Elle est peut-être l’épouse de Thoutmôsis III, comme Satiâh, Nébétou et Mérytrê-Hatchepsout, ses autres épouses. Elle pourrait être, s’il y a eu liaison avec Thoutmôsis III, la mère du prince Amenemhat .

Cependant, ce « mariage » avec Thoutmôsis III son demi-frère n’est absolument pas certain.

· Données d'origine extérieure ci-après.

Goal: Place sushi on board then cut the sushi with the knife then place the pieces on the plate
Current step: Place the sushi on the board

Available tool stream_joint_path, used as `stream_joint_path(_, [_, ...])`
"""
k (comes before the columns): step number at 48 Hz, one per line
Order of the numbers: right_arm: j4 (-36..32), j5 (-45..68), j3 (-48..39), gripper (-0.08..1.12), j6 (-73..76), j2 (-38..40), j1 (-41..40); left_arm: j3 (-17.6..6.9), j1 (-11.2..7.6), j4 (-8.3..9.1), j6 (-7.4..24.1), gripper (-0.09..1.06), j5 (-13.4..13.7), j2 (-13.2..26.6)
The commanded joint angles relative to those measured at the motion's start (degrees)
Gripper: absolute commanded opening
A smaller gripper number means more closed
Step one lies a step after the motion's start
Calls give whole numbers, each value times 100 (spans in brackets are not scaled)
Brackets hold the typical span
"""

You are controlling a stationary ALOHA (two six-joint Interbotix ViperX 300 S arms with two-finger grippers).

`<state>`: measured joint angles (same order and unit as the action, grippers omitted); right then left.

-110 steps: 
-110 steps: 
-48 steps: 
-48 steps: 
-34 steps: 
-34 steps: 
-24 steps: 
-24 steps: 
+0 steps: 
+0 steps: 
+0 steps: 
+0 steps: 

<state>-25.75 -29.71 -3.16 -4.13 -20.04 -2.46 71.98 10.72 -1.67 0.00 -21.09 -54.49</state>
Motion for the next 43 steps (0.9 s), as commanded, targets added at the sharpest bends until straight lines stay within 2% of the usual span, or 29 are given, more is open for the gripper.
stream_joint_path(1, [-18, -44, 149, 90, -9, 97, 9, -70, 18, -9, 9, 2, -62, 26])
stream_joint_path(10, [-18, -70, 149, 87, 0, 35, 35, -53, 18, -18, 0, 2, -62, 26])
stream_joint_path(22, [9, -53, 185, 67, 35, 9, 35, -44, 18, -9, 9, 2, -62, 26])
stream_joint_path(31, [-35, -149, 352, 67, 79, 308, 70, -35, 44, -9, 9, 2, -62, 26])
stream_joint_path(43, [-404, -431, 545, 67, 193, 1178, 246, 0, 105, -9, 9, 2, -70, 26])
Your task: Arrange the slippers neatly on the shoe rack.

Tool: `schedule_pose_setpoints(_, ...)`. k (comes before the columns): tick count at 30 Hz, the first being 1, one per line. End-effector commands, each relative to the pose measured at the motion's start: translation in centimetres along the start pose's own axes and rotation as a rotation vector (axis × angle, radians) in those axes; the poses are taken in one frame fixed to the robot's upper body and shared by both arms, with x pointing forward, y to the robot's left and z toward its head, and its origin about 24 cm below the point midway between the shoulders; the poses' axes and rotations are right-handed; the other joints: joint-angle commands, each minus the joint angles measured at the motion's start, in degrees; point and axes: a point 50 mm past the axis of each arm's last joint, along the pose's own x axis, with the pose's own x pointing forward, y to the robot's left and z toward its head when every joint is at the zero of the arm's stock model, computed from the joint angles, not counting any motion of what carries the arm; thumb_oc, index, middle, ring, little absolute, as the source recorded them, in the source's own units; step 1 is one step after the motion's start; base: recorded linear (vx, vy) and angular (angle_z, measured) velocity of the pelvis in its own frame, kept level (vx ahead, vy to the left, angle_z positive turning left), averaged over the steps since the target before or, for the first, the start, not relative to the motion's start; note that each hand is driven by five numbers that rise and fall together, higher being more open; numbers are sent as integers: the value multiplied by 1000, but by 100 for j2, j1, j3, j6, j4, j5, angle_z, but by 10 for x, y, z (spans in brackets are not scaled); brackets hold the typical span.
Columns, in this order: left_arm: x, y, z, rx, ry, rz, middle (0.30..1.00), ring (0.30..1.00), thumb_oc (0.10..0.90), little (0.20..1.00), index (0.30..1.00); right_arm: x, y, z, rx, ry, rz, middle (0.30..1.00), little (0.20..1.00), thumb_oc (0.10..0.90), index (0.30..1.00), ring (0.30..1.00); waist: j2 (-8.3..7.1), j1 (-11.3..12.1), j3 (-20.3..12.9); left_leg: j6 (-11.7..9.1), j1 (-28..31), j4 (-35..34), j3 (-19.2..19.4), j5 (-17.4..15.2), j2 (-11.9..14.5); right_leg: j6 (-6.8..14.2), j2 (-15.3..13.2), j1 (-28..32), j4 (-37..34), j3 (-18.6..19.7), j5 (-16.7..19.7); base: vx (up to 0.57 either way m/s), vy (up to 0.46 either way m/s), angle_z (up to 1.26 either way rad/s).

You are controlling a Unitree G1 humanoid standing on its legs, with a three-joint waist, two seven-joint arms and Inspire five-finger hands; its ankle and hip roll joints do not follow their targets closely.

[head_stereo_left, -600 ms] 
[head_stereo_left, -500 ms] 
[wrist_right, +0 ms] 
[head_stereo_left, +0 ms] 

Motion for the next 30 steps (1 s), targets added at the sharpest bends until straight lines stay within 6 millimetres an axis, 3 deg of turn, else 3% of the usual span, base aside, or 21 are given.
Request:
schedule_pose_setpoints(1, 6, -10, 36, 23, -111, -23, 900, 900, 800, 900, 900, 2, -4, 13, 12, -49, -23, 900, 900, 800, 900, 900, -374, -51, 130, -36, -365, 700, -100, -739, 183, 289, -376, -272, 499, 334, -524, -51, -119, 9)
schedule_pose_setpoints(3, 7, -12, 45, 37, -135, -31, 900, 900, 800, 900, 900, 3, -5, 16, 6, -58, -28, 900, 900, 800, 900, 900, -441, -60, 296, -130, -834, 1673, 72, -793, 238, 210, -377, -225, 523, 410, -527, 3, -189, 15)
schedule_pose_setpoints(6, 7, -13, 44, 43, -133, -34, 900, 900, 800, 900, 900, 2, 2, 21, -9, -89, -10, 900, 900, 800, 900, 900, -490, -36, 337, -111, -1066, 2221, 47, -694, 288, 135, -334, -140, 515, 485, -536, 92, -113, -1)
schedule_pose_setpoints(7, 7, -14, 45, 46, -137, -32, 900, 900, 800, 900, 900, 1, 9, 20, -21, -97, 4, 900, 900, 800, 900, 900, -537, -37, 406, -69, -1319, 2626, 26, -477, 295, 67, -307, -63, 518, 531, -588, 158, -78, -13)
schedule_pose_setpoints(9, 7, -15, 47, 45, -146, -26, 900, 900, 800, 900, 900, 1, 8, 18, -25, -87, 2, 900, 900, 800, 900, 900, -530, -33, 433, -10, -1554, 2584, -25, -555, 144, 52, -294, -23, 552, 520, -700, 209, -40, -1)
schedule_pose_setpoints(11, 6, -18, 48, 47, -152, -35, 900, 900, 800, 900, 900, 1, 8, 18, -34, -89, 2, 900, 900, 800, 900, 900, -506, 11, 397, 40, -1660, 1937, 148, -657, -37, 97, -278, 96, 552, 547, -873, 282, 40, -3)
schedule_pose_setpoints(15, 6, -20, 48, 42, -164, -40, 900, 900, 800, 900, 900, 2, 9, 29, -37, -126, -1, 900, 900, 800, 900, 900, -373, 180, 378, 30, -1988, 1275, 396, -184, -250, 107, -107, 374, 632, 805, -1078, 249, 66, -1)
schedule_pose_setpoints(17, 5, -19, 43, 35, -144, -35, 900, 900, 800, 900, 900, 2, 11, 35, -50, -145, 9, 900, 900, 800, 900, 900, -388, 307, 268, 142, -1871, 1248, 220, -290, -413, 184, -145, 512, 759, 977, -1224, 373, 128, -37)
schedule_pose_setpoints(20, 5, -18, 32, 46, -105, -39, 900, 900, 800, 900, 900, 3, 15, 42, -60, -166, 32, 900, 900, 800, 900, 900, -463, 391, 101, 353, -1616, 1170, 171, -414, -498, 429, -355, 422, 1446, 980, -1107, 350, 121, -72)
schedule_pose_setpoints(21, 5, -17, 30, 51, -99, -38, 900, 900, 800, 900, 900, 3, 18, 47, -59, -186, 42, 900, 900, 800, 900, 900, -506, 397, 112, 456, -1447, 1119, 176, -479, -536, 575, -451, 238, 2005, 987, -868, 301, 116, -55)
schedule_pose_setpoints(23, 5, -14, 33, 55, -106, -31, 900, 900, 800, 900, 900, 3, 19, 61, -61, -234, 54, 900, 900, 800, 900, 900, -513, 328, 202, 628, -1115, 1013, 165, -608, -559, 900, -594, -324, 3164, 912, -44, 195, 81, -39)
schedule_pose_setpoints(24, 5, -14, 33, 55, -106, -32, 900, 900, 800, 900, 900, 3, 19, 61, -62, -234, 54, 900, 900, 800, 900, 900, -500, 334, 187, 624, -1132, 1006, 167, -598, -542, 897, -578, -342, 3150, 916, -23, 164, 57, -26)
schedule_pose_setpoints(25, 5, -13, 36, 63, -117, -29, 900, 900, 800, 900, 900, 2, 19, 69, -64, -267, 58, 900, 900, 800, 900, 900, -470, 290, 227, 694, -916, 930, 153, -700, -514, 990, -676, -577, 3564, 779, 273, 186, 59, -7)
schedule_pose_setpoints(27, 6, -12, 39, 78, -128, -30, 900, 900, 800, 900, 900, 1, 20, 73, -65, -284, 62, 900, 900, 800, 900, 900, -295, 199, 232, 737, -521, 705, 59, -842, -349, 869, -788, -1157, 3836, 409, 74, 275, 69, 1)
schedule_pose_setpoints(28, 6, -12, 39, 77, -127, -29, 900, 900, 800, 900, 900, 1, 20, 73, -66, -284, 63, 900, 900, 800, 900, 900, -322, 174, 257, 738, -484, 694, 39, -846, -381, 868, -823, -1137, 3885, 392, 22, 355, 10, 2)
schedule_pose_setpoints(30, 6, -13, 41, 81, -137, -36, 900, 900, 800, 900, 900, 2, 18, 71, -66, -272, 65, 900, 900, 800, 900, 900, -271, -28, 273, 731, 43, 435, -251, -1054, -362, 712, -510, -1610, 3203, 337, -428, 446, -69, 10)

Néferourê est représentée en de nombreux endroits, parmi lesquels le temple funéraire de sa mère à Deir el-Bahari [2], sur des statues de Sénènmout, sur une stèle à Karnak.

P.-S.

Source : Cet article est partiellement ou en totalité issu du texte de Christiane Desroches Noblecourt, La reine mystérieuse, Hatchepsout, Éd. Pygmalion, Paris, 2002, (ISBN 2-7441-5818-6)

Notes

[1] Le complexe religieux de Karnak abusivement appelé temple de Karnak ou tout simplement Karnak comprend un vaste ensemble de ruines de temples, chapelles, pylônes, et d’autres bâtiments situés au nord de Thèbes, aujourd’hui la ville de Louxor, en Égypte, sur la rive droite du Nil. Le complexe de Karnak, reconstruit et développé pendant plus de 2 000 ans par les pharaons successifs, de Sésostris 1er au Moyen Empire à l’époque ptolémaïque, s’étend sur plus de deux km², et est composé de trois enceintes. Il est le plus grand complexe religieux de toute l’Antiquité. Temple le plus important de la XVIIIème dynastie, il était consacré à la triade thébaine avec à sa tête le dieu Amon-Rê. Le complexe était relié au temple de Louxor par une allée de sphinx de près de trois kilomètres de long.

[2] Le site de Deir el-Bahari est un complexe funéraire, composé de temples et de tombes, situé sur la rive gauche du Nil face à la ville de Louxor et des temples de Karnak, légèrement au sud de la vallée des rois, adossé à la paroi rocheuse de la montagne de Thèbes, en Haute Égypte.